Mi equipo, más enfrascado en el juego y en el deporte que en otra cosa, decidió permanecer agazapado a la espera de que, acabándose los motivos, no tuviéramos opción a participar. Pero hete aquí que nuestra mente, poco trabajada hasta aquel momento, no cayó en la cuenta de que todo estaba calculado.

 

El final del reparto (de escenarios) se nos anunció de lo más lamentable; nuestro diorama  -el único que quedaba- se titulaba: la travesía del desierto. Sin más alternativas, porque no las había, decidimos atacar tan noble tarea. El resultado se plasmó en un “lamento de belén”; despropósito que consistía en una forma cúbica en madera, rebosante de arena y adornada con un fluorescente de lo más “cutre” que lo único que propiciaba era la mirada lánguida de unos Reyes que no soportaban tanto resplandor. ¡Qué vergüenza en la comparación! Pero así son las cosas. Votamos, como todos los demás, pero eso sí, adornados de un gesto de lo más desapegado para no dar más pábulo a nuestra “indignidad”.
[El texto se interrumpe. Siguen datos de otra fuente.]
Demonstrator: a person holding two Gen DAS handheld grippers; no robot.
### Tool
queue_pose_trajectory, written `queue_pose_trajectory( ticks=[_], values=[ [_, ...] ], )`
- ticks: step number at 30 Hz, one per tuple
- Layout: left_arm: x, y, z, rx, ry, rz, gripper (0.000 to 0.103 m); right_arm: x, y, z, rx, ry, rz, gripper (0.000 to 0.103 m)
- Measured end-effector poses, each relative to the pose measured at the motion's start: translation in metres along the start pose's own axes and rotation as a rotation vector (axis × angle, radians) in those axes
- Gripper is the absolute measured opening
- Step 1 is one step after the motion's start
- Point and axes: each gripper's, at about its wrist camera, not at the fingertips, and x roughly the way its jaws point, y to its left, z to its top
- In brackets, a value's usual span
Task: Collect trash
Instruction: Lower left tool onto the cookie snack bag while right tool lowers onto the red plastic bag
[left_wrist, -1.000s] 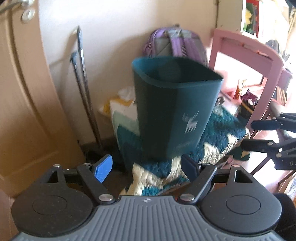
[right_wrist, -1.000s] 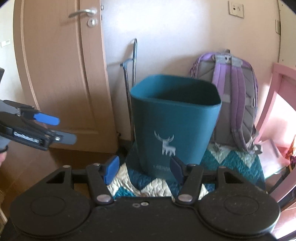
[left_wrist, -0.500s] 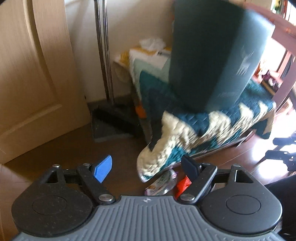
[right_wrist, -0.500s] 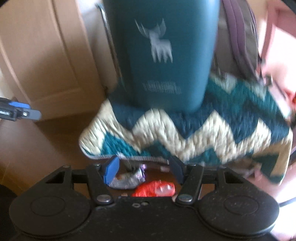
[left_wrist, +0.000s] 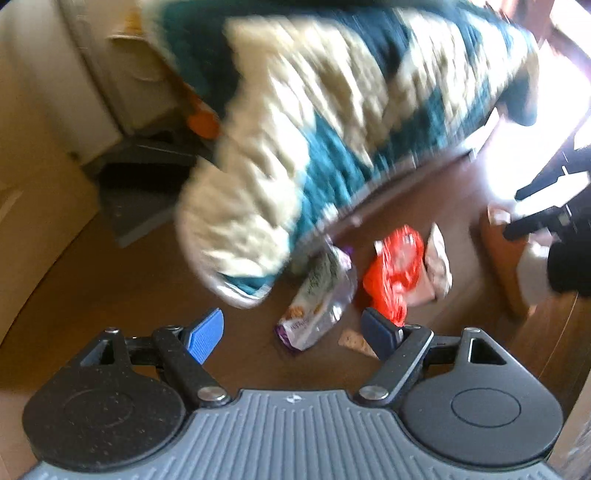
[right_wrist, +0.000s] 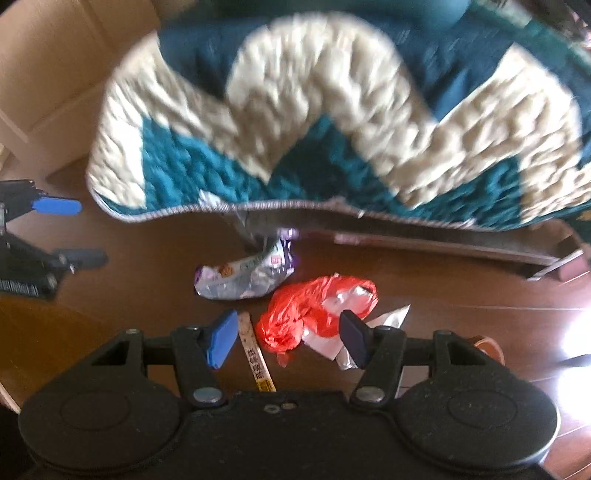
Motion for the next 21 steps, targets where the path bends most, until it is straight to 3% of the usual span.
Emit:
queue_pose_trajectory(
  ticks=[4,13,17,21],
  values=[
    [0.045,-0.013,-0.007,0.046,0.046,-0.016,0.082,0.044,0.001,0.006,0.023,0.071,0.013,0.060],
    [0.144,-0.015,-0.017,0.030,0.128,-0.036,0.082,0.132,0.002,0.012,0.073,0.183,0.007,0.060],
    [0.178,-0.019,-0.024,0.076,0.158,-0.021,0.082,0.170,0.004,0.007,0.088,0.242,-0.009,0.060],
    [0.208,-0.020,-0.024,0.060,0.176,-0.003,0.082,0.199,0.005,0.008,0.156,0.274,0.004,0.060]
  ],
)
El recuento de votos, dejándonos estupefactos, propició una lección que jamás olvidaré. Nos quedamos perplejos, ¡qué digo yo nos quedamos! ¡El colegio entero, quedó perplejo! cuando de entre una cuarentena de participantes nos encontramos ocupando  la posición vigésimo primera. Nos relamíamos de gozo; tal era el sabor a  victoria que suponía haber sobrepasado con creces una perspectiva que no era otra que la de ser últimos con diferencia.

Huidos de la momentánea vergüenza, y apartados del mundanal ruido, acabamos por comprender que todos aquellos que en su esfuerzo optaban al triunfo, nos habían entregado su voto en el convencimiento de que lo nuestro era un imposible. He ahí la lección.

Cuando el sistema obedece a patrones de juego que se alimentan de la excelencia, del trabajo esforzado, del compromiso, y de un largo etcétera de valores subyugados a criterios de justicia, servicio, entrega, etc., ser el más preparado y mejor se anuncia como el anhelo más deseable.

Por el contrario, cuando el baile de salón se concreta con astucia, egoísmo, miseria moral, y soberbia, entre otros lamentos de la naturaleza humana, la tontuna pudiera ser una importante fuente de ventaja competitiva.

Tanto en el teatro empresarial como en el político, la figura evocada por el concurso de belenes se me antoja de lo más cotidiano. Baste contemplar a tanta eminencia que, ocupando cargos políticos de responsabilidad, se permite  el adorno de  una reducción salarial que alcanza unas cotas retributivas que ni en sus más anhelados sueños hubieran imaginado. De esa forma, se muestran sacrificados en un bocado que, de normalidad, jamás hubieran catado. Pues eso, a veces, la tontuna es la principal fuente de ventaja competitiva.